M&A Advisory Firms: A Comparison Guide

M&A advisory firms compared for 2026 — Goldman, Houlihan Lokey, Deloitte, Generational Equity, Benchmark, Clairfield, and where research partners fit.

Published
21 June 2026
Author
Miles

M&A advisory firms provide strategic guidance on acquisitions and mergers, facilitate negotiations to achieve favorable deal terms, and prevent you from undervaluing your business. Choosing the right advisory firm directly impacts the valuation and success of a deal.

The market is broad. At the top, investment banking giants like J.P. Morgan ($158.1 billion in revenue in 2023), Morgan Stanley ($111 billion in deal value in 2023), and Citigroup ($34 billion in deal value in 2023) handle massive corporate transactions. Wells Fargo advised on $45 billion in deals for H1 2024 alone. Below them, boutique advisory firms provide specialized industry advice and personalized attention. These boutiques typically charge a success fee upon closure, and their expertise benefits industries outside traditional investment banking. Then there are the big four accounting firms, law firms, and expert networks that round out the advisory team.

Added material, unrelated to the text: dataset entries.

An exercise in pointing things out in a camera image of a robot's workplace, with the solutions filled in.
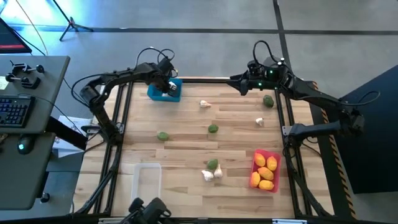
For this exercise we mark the yellow sticky note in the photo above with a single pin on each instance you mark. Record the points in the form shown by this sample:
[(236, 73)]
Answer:
[(3, 83)]

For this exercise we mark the black laptop screen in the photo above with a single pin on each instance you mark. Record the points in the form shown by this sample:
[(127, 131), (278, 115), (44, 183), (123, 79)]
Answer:
[(12, 37)]

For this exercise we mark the yellow lemon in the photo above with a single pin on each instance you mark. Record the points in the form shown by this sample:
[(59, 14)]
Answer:
[(266, 185), (265, 173), (255, 179), (271, 163), (260, 159)]

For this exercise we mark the black aluminium table frame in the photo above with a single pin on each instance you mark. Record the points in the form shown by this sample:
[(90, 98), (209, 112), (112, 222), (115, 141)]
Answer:
[(205, 80)]

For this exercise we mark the pink plastic basket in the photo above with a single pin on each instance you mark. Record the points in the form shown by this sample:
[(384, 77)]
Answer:
[(277, 179)]

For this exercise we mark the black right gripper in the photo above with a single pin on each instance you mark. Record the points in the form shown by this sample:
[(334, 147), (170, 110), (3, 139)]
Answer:
[(264, 84)]

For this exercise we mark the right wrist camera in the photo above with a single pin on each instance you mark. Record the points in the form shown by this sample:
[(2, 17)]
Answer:
[(255, 68)]

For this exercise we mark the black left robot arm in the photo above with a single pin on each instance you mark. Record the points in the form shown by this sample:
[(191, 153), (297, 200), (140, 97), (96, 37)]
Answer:
[(124, 74)]

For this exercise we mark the black desk clamp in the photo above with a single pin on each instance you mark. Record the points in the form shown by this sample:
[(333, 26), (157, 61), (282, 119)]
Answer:
[(18, 67), (29, 82)]

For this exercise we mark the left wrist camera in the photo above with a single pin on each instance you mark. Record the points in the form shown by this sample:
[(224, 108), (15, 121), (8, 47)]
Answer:
[(165, 66)]

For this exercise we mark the silver metal bracket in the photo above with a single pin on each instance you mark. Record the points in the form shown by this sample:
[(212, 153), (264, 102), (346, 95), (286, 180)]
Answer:
[(121, 128), (286, 130)]

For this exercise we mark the black tripod stand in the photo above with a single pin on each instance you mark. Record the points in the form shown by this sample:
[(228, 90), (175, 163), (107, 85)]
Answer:
[(72, 23)]

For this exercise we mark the white paper sheets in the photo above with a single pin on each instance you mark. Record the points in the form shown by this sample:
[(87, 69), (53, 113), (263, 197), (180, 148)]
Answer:
[(70, 121)]

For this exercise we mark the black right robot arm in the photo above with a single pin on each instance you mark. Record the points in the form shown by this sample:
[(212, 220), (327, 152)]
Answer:
[(317, 96)]

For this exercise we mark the black computer mouse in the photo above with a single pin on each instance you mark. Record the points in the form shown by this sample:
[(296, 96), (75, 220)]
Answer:
[(25, 144)]

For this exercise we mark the black keyboard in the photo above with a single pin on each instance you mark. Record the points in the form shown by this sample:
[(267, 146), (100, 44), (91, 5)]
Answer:
[(15, 110)]

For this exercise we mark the blue plastic basket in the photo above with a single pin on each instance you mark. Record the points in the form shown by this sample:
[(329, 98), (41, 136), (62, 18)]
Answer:
[(157, 95)]

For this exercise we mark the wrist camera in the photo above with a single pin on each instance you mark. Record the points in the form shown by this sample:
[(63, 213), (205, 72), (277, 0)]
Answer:
[(255, 68), (165, 66)]

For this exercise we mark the grey desk top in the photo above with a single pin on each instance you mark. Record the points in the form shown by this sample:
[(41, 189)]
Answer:
[(46, 87), (25, 177)]

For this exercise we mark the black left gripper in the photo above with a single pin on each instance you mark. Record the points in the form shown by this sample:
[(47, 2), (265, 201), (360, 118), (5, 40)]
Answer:
[(162, 79)]

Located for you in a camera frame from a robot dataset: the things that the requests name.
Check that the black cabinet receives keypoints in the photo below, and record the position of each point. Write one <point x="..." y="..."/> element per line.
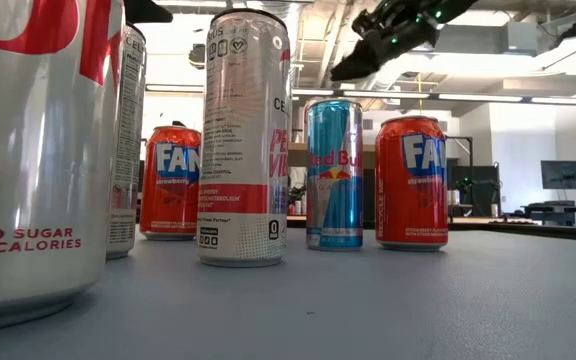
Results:
<point x="475" y="192"/>

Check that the white Celsius peach can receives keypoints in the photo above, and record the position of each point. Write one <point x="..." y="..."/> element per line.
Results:
<point x="243" y="150"/>
<point x="128" y="150"/>

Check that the black desk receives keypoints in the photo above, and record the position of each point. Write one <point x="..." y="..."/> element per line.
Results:
<point x="553" y="210"/>

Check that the black computer monitor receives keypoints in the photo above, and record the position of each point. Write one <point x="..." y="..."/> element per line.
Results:
<point x="563" y="175"/>

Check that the silver Diet Coke can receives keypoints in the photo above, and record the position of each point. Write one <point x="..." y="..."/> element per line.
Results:
<point x="33" y="150"/>

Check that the wooden shelf black metal frame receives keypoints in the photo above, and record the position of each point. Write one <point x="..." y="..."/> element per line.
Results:
<point x="298" y="155"/>

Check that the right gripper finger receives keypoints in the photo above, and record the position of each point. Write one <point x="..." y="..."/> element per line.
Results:
<point x="378" y="55"/>

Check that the red Fanta strawberry can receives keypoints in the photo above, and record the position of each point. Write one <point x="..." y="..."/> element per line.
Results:
<point x="170" y="200"/>
<point x="410" y="200"/>

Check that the grey ventilation duct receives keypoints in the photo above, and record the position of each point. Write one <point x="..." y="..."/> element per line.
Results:
<point x="488" y="37"/>

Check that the long ceiling light strip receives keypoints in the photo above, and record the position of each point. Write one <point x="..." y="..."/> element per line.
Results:
<point x="568" y="101"/>
<point x="174" y="88"/>
<point x="385" y="94"/>
<point x="480" y="97"/>

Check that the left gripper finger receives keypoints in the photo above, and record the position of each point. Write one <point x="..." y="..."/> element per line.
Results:
<point x="148" y="11"/>

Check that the blue silver Red Bull can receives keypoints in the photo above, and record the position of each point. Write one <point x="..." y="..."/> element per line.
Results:
<point x="335" y="200"/>

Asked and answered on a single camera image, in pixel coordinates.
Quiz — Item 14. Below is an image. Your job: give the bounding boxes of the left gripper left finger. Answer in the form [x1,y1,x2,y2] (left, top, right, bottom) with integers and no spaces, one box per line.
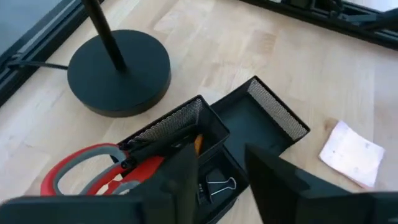
[129,142,200,224]

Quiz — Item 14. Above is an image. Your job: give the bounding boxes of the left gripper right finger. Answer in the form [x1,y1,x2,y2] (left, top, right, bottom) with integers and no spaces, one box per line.
[244,142,312,224]

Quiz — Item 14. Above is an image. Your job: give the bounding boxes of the black binder clip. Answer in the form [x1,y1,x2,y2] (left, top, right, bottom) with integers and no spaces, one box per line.
[198,176,238,205]

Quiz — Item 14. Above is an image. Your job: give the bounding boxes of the red handled scissors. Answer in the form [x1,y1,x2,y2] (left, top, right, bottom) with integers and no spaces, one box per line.
[40,142,165,197]

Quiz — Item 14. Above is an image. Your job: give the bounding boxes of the orange pencil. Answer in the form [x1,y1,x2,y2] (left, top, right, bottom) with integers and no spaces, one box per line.
[193,133,205,157]

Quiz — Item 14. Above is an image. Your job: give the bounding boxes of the black pen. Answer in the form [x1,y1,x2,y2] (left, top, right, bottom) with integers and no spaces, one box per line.
[120,136,193,170]

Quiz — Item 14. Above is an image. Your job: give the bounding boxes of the black mesh desk organizer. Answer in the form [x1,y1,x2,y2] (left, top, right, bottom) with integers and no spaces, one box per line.
[110,75,312,224]

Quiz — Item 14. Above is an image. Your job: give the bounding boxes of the pink sticky note pad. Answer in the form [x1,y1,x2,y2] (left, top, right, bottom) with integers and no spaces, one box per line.
[318,120,386,190]

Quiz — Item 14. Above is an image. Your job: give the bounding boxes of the white globe lamp black base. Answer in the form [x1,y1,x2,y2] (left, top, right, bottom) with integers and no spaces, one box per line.
[67,0,172,118]

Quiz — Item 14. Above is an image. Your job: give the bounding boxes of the black lamp cable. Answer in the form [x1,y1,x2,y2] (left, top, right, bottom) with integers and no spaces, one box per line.
[6,60,70,71]

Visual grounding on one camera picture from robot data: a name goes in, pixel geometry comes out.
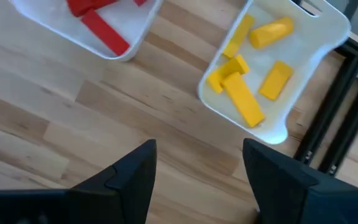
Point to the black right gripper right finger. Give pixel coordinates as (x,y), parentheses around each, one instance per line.
(275,186)

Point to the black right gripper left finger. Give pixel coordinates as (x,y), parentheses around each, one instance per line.
(126,189)

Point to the yellow rectangular block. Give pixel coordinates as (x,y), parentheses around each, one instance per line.
(239,35)
(275,80)
(235,65)
(214,81)
(243,99)

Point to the yellow cylinder block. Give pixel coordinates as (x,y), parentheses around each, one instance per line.
(271,32)

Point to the long red rectangular block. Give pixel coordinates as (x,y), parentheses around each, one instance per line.
(104,31)

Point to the thick red rectangular block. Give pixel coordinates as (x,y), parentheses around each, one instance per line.
(85,6)

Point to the white plastic bin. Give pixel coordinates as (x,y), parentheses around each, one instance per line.
(120,18)
(309,56)

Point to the black aluminium table frame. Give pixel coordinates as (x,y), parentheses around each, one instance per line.
(331,109)

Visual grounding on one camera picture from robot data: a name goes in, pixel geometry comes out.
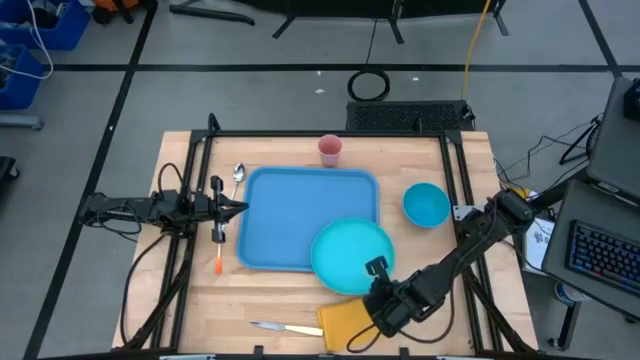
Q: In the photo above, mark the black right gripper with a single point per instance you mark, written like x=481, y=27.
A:
x=392, y=307

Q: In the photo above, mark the grey desk surface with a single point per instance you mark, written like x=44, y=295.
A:
x=617, y=145
x=575, y=210

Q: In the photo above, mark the orange black tool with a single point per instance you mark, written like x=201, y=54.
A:
x=120, y=4

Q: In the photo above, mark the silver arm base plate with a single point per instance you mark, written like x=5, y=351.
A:
x=461, y=212

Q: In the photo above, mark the blue white tape roll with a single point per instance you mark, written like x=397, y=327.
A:
x=565, y=295

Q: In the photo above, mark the black chair base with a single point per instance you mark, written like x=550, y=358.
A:
x=7, y=169

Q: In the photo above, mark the black stand foot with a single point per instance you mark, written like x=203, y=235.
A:
x=210, y=13

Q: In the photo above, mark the teal round plate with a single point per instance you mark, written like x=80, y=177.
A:
x=345, y=250

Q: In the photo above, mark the grey metal bar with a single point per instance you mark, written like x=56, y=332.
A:
x=20, y=121

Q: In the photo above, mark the black partition screen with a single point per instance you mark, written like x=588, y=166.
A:
x=350, y=6

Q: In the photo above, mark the blue plastic bin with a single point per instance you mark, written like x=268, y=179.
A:
x=22, y=85
x=70, y=30

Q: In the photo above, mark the black aluminium table frame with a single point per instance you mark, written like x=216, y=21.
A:
x=325, y=133

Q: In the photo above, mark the pink plastic cup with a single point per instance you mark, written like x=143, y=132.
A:
x=330, y=147

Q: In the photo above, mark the white printed paper sheet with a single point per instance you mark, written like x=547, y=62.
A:
x=540, y=245

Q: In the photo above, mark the black desk device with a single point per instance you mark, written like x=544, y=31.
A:
x=633, y=100

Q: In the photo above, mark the backlit black keyboard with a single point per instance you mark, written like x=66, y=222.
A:
x=605, y=255

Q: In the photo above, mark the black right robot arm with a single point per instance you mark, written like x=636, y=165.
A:
x=465, y=250

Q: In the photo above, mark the black perforated metal case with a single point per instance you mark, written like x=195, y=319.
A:
x=400, y=116

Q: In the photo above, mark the yellow cloth napkin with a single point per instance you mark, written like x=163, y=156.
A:
x=340, y=322

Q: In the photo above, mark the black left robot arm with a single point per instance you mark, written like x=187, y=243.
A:
x=125, y=210

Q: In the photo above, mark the blue plastic bowl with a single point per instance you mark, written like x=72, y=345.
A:
x=426, y=205

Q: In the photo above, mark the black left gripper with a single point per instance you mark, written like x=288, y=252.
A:
x=216, y=220

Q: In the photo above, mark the blue plastic tray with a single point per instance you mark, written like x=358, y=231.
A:
x=290, y=215

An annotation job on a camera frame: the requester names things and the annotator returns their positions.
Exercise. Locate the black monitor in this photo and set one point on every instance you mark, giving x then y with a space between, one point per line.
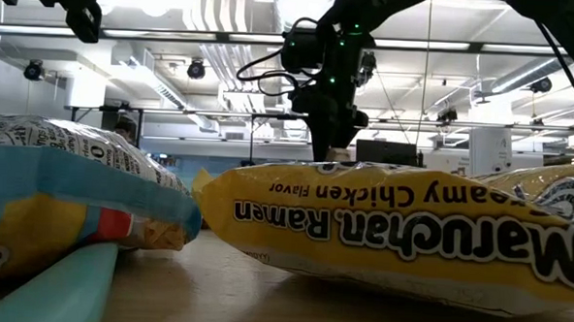
389 153

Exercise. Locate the yellow Maruchan ramen packet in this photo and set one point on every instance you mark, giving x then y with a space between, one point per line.
361 242

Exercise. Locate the silver ventilation duct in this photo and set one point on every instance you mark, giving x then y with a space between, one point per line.
299 1

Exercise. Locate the person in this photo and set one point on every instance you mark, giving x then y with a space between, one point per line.
126 127

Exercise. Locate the black overhead rail with lights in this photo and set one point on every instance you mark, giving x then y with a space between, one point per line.
476 47

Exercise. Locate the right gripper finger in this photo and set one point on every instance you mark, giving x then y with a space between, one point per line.
322 143
347 137

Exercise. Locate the light blue ramen packet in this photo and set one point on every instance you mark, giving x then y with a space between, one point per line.
72 181

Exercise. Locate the furikake jar with tan lid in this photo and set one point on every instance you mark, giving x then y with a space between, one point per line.
339 155

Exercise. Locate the distant black metal frame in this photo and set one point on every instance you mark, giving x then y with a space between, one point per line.
281 116

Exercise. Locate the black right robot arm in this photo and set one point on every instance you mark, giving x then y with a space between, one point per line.
381 5

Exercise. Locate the white column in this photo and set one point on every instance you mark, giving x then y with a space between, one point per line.
491 150

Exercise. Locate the black ceiling camera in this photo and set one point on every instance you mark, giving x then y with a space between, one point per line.
446 114
196 68
541 85
370 63
34 70

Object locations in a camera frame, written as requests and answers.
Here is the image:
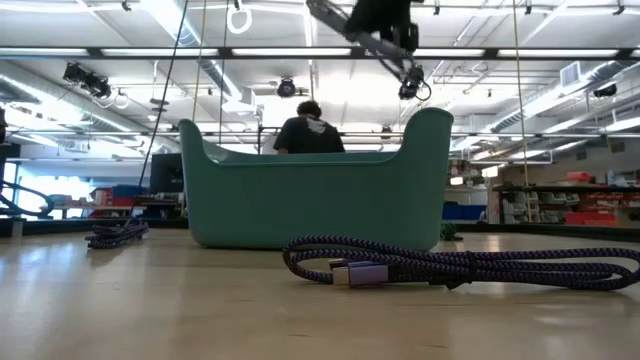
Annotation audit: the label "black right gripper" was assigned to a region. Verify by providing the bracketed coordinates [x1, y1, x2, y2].
[305, 0, 426, 100]

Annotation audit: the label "cables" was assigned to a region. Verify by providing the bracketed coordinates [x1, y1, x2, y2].
[439, 222, 464, 243]

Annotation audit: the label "teal plastic bin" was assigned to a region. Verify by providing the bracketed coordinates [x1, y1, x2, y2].
[178, 107, 455, 253]

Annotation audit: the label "dark purple braided USB-C cable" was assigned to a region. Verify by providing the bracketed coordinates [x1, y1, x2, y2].
[83, 218, 151, 250]

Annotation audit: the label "person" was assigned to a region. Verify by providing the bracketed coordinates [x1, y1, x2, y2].
[272, 100, 346, 155]

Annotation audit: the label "blue storage bins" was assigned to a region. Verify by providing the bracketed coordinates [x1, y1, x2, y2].
[442, 202, 488, 222]

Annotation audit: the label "ceiling air vent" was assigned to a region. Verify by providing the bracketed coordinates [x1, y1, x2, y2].
[559, 60, 582, 89]

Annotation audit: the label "metal storage shelf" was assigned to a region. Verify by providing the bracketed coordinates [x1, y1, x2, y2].
[492, 169, 640, 226]

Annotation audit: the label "black monitor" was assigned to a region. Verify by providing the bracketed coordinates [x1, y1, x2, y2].
[149, 152, 184, 194]

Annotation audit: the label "red box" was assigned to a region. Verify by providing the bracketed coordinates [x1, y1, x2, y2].
[89, 187, 121, 219]

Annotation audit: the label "yellow extension cord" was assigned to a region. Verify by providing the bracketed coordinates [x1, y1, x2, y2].
[511, 0, 533, 224]

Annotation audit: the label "round black hanging camera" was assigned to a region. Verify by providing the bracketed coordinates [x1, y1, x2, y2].
[275, 76, 298, 100]

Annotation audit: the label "white hanging ring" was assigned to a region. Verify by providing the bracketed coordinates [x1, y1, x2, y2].
[225, 1, 254, 36]

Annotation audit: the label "black hanging cable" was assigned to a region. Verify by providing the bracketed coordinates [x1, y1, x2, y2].
[130, 0, 191, 224]

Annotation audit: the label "black ceiling camera cluster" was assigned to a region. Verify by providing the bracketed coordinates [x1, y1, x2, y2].
[61, 61, 113, 100]

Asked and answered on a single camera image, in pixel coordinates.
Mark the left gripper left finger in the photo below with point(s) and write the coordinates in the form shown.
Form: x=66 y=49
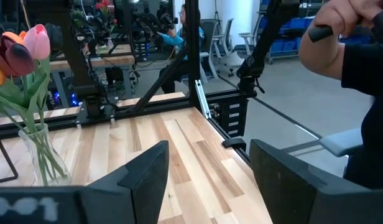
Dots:
x=141 y=186

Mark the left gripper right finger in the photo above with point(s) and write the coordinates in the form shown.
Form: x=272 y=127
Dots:
x=303 y=193

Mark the clear glass vase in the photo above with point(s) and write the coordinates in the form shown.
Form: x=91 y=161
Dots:
x=45 y=155

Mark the pink tulip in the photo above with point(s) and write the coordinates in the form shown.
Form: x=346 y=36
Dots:
x=37 y=42

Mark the dark red tulip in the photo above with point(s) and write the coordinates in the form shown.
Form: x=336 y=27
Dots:
x=15 y=59

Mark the black background robot arm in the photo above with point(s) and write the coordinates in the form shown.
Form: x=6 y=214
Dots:
x=157 y=21

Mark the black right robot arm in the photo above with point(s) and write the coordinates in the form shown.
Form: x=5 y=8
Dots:
x=82 y=62

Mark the black table clamp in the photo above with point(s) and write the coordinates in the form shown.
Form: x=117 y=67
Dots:
x=234 y=143

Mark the black control box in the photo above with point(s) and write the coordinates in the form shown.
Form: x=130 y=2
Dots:
x=233 y=115

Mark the wooden background table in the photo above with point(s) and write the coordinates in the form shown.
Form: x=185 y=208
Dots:
x=95 y=59

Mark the person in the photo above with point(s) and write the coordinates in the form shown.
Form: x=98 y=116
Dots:
x=350 y=62
x=176 y=40

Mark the blue storage bins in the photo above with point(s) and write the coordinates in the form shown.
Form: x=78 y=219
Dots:
x=291 y=34

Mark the white office chair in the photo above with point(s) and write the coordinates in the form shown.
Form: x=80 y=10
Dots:
x=225 y=37

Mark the silver bracket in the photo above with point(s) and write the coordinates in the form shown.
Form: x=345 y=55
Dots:
x=203 y=99

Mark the black table frame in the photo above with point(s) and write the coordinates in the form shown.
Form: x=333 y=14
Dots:
x=194 y=46

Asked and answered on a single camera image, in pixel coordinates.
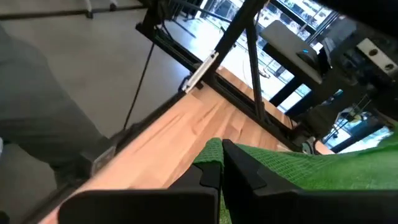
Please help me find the green elastic bandage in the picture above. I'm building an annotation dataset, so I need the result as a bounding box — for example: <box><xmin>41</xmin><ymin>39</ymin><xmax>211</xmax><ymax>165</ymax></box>
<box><xmin>192</xmin><ymin>124</ymin><xmax>398</xmax><ymax>224</ymax></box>

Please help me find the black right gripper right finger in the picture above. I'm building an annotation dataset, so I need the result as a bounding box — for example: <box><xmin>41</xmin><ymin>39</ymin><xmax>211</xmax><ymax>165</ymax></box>
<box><xmin>222</xmin><ymin>139</ymin><xmax>398</xmax><ymax>224</ymax></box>

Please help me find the person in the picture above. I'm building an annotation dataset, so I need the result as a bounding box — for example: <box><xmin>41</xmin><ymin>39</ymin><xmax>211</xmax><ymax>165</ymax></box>
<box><xmin>0</xmin><ymin>24</ymin><xmax>108</xmax><ymax>175</ymax></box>

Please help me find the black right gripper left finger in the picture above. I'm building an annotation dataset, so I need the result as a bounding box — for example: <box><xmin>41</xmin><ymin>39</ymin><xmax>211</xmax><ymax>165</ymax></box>
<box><xmin>58</xmin><ymin>161</ymin><xmax>223</xmax><ymax>224</ymax></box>

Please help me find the thin black floor cable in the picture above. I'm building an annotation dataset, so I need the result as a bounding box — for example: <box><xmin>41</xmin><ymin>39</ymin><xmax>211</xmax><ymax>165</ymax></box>
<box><xmin>123</xmin><ymin>42</ymin><xmax>156</xmax><ymax>131</ymax></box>

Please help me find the grey desk top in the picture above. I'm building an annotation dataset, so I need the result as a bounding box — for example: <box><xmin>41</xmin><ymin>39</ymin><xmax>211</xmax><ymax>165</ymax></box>
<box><xmin>260</xmin><ymin>20</ymin><xmax>324</xmax><ymax>85</ymax></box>

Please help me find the silver edge plate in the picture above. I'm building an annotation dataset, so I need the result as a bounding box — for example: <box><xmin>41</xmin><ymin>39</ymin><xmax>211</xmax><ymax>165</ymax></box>
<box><xmin>79</xmin><ymin>136</ymin><xmax>118</xmax><ymax>180</ymax></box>
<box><xmin>182</xmin><ymin>50</ymin><xmax>220</xmax><ymax>94</ymax></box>

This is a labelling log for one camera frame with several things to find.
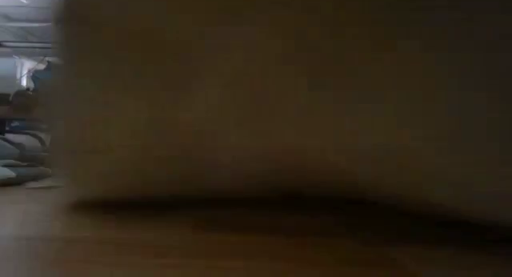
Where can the ceiling light strip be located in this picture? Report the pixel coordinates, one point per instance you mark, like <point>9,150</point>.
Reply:
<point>24,45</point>

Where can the orange towel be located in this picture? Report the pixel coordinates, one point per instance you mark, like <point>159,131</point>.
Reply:
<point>280,89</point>

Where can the dark maroon bag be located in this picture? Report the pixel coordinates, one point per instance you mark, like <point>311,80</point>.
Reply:
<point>24,101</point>

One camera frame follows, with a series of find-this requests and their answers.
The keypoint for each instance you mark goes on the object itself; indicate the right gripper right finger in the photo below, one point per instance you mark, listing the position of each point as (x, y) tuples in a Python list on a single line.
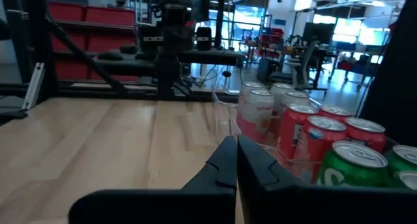
[(277, 201)]

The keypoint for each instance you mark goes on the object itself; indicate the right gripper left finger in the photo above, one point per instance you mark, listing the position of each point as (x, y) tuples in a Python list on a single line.
[(211, 201)]

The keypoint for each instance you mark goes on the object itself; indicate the red Fanta soda can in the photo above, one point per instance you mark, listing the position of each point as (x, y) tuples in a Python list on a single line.
[(322, 142), (334, 111), (298, 129), (365, 133)]

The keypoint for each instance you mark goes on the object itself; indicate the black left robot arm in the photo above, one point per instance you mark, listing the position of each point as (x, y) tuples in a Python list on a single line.
[(167, 64)]

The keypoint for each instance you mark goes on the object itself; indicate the dark computer case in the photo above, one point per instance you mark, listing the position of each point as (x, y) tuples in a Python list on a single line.
[(266, 69)]

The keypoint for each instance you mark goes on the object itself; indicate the black office chair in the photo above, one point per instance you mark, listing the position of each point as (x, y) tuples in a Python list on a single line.
[(304, 64)]

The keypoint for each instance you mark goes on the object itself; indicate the grey desk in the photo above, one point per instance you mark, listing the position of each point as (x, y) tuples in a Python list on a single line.
[(208, 58)]

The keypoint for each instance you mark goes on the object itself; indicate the black cylindrical object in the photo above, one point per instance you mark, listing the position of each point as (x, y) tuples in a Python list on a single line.
[(204, 38)]

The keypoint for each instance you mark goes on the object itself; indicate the black panel screen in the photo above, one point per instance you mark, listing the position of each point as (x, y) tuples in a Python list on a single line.
[(394, 87)]

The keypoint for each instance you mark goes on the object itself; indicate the black office monitor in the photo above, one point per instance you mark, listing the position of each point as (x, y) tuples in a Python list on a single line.
[(317, 33)]

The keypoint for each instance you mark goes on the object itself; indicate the black rounded device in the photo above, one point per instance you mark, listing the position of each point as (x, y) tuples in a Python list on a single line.
[(129, 49)]

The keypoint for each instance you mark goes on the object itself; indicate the black computer mouse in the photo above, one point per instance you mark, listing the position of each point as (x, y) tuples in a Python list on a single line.
[(110, 55)]

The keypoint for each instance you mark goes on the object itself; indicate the red storage bin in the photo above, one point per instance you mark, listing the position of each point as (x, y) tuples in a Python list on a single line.
[(71, 71), (66, 12), (110, 17)]

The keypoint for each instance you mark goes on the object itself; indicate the white angle bracket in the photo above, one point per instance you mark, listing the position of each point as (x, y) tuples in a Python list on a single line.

What makes one advisor better than another? Deal size fit, fee transparency, senior partner involvement, and buyer network access. This guide breaks down seven firms worth evaluating.

How We Chose the Best M&A Advisory Firms

A strong deal track record is crucial when selecting an M&A advisory firm. Here's what we weighted:

  1. Deal size focus. Does the firm actively work your deal range, or are you a rounding error?
  2. Pricing transparency. M&A advisors typically charge retainers plus success fees based on deal size. We favored firms with clear fee structures and aligned incentives.
  3. Industry expertise. Industry-specific expertise helps advisors identify unique opportunities and attract the right buyers.
  4. Speed and process. Lower middle market deals close in 6 to 9 months. Delays cost money.
  5. Senior involvement. Who runs your deal day to day?
  6. Compliance. Regulatory advisory involves handling antitrust concerns and competition laws. Firms need the infrastructure for it.
  7. Buyer network. Firms identify potential buyers or acquisition targets using extensive networks.

Top 7 M&A Advisory Firms for Mid-Market Deals

1. Goldman Sachs

Goldman Sachs is the standard bearer for large-scale M&A. Deal value of $671 billion in 2023, and in Q1 2026, they led Americas advisors with roughly $159.3 billion across 49 deals. They're on this list because their capital markets access and global reach are unmatched for large corporations pursuing complex transactions.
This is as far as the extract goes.